Copy exactly the lines of the data below that run from the line holding "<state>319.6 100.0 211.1" through the line holding "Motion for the", both ends included.
--- START ---
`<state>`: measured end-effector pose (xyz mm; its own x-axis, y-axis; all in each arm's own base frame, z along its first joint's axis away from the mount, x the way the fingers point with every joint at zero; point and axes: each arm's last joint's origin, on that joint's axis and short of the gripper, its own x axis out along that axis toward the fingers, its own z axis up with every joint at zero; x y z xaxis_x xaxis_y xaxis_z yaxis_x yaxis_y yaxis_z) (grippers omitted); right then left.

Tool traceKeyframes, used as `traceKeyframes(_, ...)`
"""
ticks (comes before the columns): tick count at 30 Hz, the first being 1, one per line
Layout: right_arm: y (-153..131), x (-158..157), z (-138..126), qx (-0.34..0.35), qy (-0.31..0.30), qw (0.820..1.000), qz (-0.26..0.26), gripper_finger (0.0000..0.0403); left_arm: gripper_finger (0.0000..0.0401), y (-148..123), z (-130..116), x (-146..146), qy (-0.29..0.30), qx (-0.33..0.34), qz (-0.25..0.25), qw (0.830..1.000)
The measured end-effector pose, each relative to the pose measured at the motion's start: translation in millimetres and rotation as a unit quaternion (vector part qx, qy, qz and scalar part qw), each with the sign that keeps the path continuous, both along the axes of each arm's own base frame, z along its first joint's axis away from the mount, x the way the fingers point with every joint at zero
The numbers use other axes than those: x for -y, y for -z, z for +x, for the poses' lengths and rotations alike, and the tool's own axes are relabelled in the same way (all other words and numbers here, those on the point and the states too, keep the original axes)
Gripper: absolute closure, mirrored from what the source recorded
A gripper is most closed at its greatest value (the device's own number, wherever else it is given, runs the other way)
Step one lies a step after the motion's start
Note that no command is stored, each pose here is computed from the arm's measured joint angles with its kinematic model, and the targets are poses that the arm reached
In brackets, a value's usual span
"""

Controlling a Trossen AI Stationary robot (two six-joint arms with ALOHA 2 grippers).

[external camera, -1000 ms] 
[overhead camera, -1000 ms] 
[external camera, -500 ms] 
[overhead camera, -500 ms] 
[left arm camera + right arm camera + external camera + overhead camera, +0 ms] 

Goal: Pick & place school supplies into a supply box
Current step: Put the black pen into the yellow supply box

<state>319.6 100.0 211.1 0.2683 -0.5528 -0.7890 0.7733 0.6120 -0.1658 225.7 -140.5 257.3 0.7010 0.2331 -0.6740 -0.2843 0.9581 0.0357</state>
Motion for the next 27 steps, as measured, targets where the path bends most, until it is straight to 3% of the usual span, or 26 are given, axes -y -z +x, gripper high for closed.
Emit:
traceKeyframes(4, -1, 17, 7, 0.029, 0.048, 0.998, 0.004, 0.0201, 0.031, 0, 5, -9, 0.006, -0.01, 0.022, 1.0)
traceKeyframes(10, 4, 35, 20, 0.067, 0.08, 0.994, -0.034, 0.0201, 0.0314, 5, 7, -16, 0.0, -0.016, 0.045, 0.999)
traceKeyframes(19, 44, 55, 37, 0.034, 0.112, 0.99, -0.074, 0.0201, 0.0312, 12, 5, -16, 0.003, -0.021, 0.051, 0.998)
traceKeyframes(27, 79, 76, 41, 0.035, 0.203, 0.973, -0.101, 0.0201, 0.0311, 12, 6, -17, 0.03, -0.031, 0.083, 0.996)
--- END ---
• [SOLUTION FOR THIS PROBLEM]
<state>319.6 100.0 211.1 0.2683 -0.5528 -0.7890 0.7733 0.6120 -0.1658 225.7 -140.5 257.3 0.7010 0.2331 -0.6740 -0.2843 0.9581 0.0357</state>
Motion for the next 27 steps, as measured, targets where the path bends most, until it is straight to 3% of the usual span, or 26 are given, axes -y -z +x, gripper high for closed.

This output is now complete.